Why Governance
In this video, Merve Hickok, Data Science Ethics Lecturer in the School of Information, explores the role of governance in responsible AI use.
Transcript
Generative AI is expected to bring a variety of benefits to businesses. In a Deloitte Consulting survey of more than 2,000 directors to C-suite level respondents across six industries and 16 countries, these benefits range from increasing efficiency and productivity to reducing overall costs and enhancing relationships with clients. Whether a business can realize its expectations will be dependent on how much the business is prepared for changes.
An organization's preparedness may be assessed by different factors such as its data strategy, technology infrastructure, business strategy, governance, and human capital. The same survey of senior management shows that organizations feel more prepared in terms of their technology stack. However, the main enabler or obstacle of any major development will be the human factor. Whether it is the talent needed to develop generative AI, the talent necessary to execute strategy, or to manage risk or governance of these systems, investment in human capital is a necessity for any business considering developing or deploying generative AI.
Every organization will go through a journey of exploration, analysis, and preparation before deploying its generative AI use case. Some of these preparations will involve understanding the regulatory and compliance requirements and the landscape, establishing a corresponding internal governance framework and roles, and training those who will be involved in the process. Organizations will move through higher levels of responsible AI maturity as the enterprise adopts and establishes best practices, and where these practices become standard operating procedures. A target maturity level, in other words, where the organization aims to be for the optimal level, depends on its mission, practices, and objectives.
Every enterprise starts from an exploration level. What is important is to keep an eye on the strategy and the final goals and routinely assess the gaps between the current situation and the target. In a responsible AI mature organization, the responsible use governance and enforcement practices are routinely employed. They become part of doing business and are improved as new data or trends emerge.

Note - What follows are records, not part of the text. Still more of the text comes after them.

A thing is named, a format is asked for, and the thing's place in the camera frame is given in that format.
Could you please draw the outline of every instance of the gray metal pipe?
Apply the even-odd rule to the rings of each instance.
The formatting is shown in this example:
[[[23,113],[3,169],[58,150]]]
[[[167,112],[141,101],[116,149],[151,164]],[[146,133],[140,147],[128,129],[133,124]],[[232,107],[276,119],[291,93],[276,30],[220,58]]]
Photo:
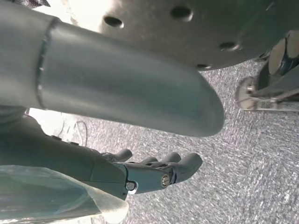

But what is governance? For some, governance may initially mean legal compliance. However, governance actually encompasses an organization's own rulemaking, implementation, and enforcement mechanisms to guide its functions. Governance is a collection of mechanisms, roles, and responsibilities—rules, processes, procedures, policy guidelines, and limitations, AKA guardrails. Ideal corporate governance creates transparency about the values, the rules, the goals, and the controls. It guides the work of the organization and helps build trust with employees, customers, the community, regulators, and investors.
Specific to AI and generative AI, governance means ensuring that potential risks are minimized and benefits are maximized in the design, development, and use of generative AI. It ensures that the organization has control over how these systems impact processes and decision-making at large within the organization, and that the organization's practices are contestable and lead to accountability. With responsible AI governance in place, organizations can invest in talent, data, and infrastructure while laying out the expectations and responsibilities in all stages of the life cycle—from designing, training, development, testing, security, and deployment, as well as the monitoring of generative AI systems.
When you make a decision to develop or adapt a generative AI system, you make a commitment to continuously monitor the system's performance and improve its functions. AI or generative AI are not static systems, so from the very beginning, organizations need to think of governance and accountability mechanisms, changes in existing roles and responsibilities, internal monitoring and control methods, documentation, and the communication flow for the tasks and decisions impacted by the use of generative AI.
It is important to embed a responsible and trustworthy approach to your systems from the very start and engage with internal and external stakeholders. Understand the risks—both positive and negative—and the impact of your proposed system on these groups. Similar to predictive AI systems, generative AI necessitates strong governance for several reasons: training data can contain toxic, harmful, or illegal content; models are complex and opaque; systems can be attacked and manipulated by malicious actors; users may interact with the system in ways unforeseen or unpredicted by its developers, opening up whole new concerns; responses may be inaccurate or biased; and finally, if something unexpected happens, the impact may be significant on individuals and organizations.